Verification review — reviewed the diff (6 files, +287/-3) and test coverage.

The design correctly distinguishes operator-initiated stops from unexpected external signals:

Planned-stop marker written by S6ServiceManager.stop() before s6-svc -d ensures the gateway's signal handler classifies the SIGTERM as intentional, persisting gateway_state=stopped.
Signal-initiated shutdown (container restart, OOM, bare kill) persists gateway_state=running instead, so container_boot auto-starts the gateway on the next boot — the core fix for Gateway does not auto-start after container restart/upgrade — signal-initiated shutdown persists gateway_state=stopped #42675.
Restart exception: when self._restart_requested is True, the normal stopped persist applies because the restarting process brings the gateway back up itself. This is correct.
Best-effort marker write in stop() with try/except ensures a marker-write failure never blocks the stop command.
Test coverage is thorough: signal-initiated (persists running), operator-initiated (persists stopped), and restart (persists stopped despite signal flag) are all covered.

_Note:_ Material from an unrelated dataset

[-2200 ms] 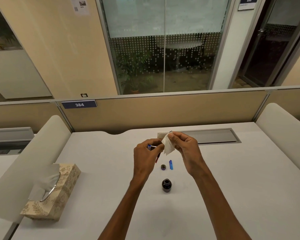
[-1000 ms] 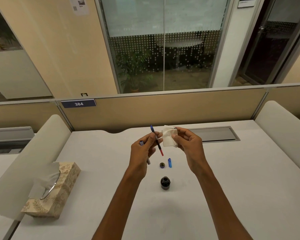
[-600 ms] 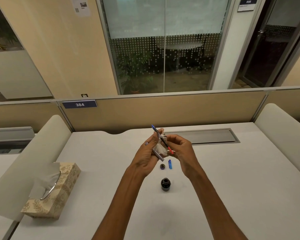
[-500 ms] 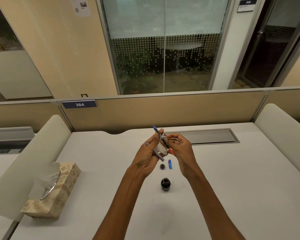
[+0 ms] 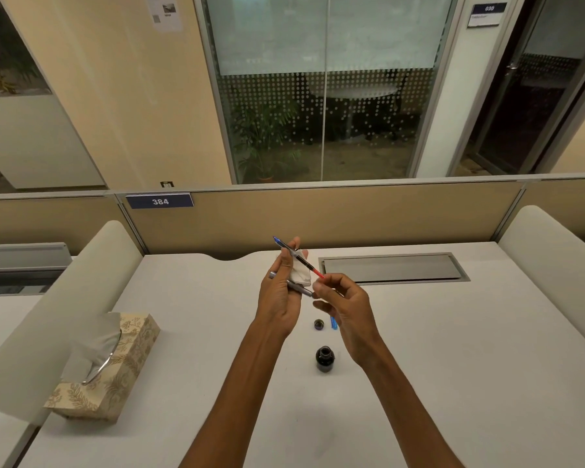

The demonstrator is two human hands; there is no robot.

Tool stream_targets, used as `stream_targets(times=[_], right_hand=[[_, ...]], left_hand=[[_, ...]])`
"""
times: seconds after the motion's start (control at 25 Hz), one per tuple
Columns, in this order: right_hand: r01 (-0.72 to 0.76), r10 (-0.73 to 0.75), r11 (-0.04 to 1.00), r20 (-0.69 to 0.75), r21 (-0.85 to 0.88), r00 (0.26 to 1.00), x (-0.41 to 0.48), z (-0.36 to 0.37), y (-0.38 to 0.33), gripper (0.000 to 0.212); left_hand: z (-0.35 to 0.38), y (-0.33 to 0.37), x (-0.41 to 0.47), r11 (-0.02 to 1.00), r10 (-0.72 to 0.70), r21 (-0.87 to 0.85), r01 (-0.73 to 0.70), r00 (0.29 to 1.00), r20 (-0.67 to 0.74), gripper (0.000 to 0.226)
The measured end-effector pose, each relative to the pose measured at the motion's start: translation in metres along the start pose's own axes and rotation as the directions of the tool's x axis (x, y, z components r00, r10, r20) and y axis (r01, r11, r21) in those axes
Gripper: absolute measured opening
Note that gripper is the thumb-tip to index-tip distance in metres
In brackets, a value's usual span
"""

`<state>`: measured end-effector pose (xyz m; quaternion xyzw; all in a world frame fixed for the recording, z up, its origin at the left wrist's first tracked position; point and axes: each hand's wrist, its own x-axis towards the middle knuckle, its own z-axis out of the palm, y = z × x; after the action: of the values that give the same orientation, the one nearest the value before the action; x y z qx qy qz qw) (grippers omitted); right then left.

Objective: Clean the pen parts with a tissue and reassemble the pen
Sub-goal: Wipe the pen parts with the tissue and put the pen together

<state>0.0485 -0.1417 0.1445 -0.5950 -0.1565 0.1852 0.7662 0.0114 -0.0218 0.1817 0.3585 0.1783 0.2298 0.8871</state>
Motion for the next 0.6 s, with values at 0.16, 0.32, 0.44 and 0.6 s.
stream_targets(times=[0.16,0.32,0.44,0.6], right_hand=[[0.053,-0.043,0.992,0.089,-0.115,0.995,-0.004,0.009,-0.003,0.016],[0.118,-0.107,0.971,0.063,-0.210,0.992,-0.004,0.009,-0.005,0.014],[0.066,-0.058,0.974,0.044,-0.217,0.997,-0.006,-0.007,0.000,0.010],[0.012,-0.020,0.991,-0.061,-0.130,0.998,-0.004,-0.031,0.003,0.014]], left_hand=[[0.006,0.000,-0.002,0.994,0.015,-0.104,-0.018,0.999,-0.028,0.023],[0.001,-0.007,0.003,0.992,0.004,-0.129,-0.009,0.999,-0.036,0.022],[-0.006,-0.003,0.011,0.988,0.013,-0.150,-0.026,0.996,-0.086,0.028],[-0.015,0.000,0.022,0.978,0.016,-0.203,-0.044,0.990,-0.138,0.027]])
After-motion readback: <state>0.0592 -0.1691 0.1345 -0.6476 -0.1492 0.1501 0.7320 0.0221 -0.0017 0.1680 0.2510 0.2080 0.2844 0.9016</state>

No issues found. Clean implementation.

tonydwb

Code Review Summary

Verdict: Approved

Looks Good:

Fixes gateway auto-start after container restart by using a planned-stop marker. When the gateway is stopped gracefully (SIGTERM with planned-stop flag), it records this in a marker file; on restart the service manager detects the planned stop and does not auto-restart the gateway, preventing orphaned processes.
Handles the case where the gateway was stopped by the OS (no marker) — in that case auto-restart is appropriate.
6 files, +287/-3. Changes include gateway/run.py, service_manager.py, tests, and docs.
Good test coverage with restart_test_helpers and existing shutdown tests.

Reviewed by Hermes Agent

Adds test_live_gateway_autostarts_after_real_restart_without_manual_state_stamp: a live s6-supervised gateway is killed by an actual `docker restart` SIGTERM (no manual gateway_state stamp, no planned-stop marker) and must auto-start on the next boot. Exercises the WRITE side of the fix that the existing stamp-based tests bypass. Verified to FAIL against an origin/main image (reconciler logs prior_state=stopped action=registered — the #42675 bug) and PASS against the fixed image (prior_state=running action=started).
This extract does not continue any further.